§ **Assigned task**:
Exactly the lines from the one containing "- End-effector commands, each" through the final line of the data below, with pictures omitted, make up the answer.

Content starts

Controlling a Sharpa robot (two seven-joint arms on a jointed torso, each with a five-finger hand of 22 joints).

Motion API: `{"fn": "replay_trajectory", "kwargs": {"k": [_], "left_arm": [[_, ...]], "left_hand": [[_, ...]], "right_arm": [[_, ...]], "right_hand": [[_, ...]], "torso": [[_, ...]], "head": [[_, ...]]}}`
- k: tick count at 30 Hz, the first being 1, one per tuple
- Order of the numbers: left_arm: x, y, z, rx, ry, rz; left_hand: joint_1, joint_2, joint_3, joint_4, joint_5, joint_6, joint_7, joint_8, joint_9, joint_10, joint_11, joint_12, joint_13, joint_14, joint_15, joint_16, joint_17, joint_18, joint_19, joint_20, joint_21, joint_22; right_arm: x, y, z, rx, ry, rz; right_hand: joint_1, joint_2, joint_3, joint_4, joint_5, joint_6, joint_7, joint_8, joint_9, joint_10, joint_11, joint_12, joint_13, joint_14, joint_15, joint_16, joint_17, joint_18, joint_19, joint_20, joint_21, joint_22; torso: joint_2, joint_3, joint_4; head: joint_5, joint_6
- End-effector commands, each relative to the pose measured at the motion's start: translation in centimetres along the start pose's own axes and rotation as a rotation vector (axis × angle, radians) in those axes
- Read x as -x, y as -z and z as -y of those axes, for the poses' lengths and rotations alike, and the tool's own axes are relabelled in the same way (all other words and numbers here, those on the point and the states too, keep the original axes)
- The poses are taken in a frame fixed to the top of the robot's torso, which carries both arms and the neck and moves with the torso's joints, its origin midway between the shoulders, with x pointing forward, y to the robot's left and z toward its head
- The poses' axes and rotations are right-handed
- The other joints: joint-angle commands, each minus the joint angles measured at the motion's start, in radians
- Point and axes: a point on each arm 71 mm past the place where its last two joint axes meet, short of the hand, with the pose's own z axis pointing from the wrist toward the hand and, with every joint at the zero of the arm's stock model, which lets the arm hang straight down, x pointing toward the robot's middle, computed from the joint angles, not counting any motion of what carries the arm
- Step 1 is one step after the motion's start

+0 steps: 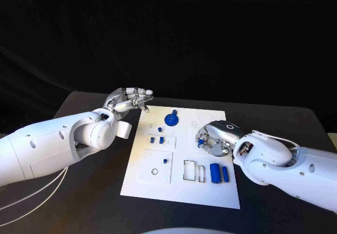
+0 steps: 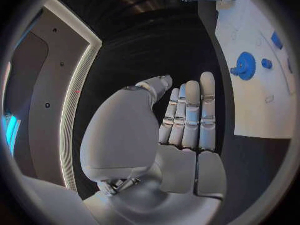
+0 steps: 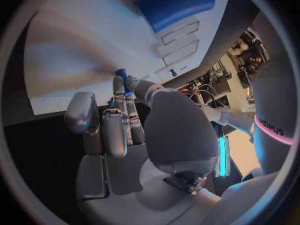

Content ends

§ **Expected answer**:
- End-effector commands, each relative to the pose measured at the motion's start: translation in centimetres along the start pose's own axes and rotation as a rotation vector (axis × angle, radians) in those axes
- Read x as -x, y as -z and z as -y of those axes, for the poses' lengths and rotations alike, and the tool's own axes are relabelled in the same way (all other words and numbers here, those on the point and the states too, keep the original axes)
- The poses are taken in a frame fixed to the top of the robot's torso, which carries both arms and the neck and moves with the torso's joints, its origin midway between the shoulders, with x pointing forward, y to the robot's left and z toward its head
- The poses' axes and rotations are right-handed
- The other joints: joint-angle commands, each minus the joint angles measured at the motion's start, in radians
- Point and axes: a point on each arm 71 mm past the place where its last two joint axes meet, short of the hand, with the pose's own z axis pointing from the wrist toward the hand and, with every joint at the zero of the arm's stock model, which lets the arm hang straight down, x pointing toward the robot's middle, computed from the joint angles, not counting any motion of what carries the arm
- Step 1 is one step after the motion's start

+0 steps: 
+0 steps: 
+0 steps: 

No part of the answer remains open.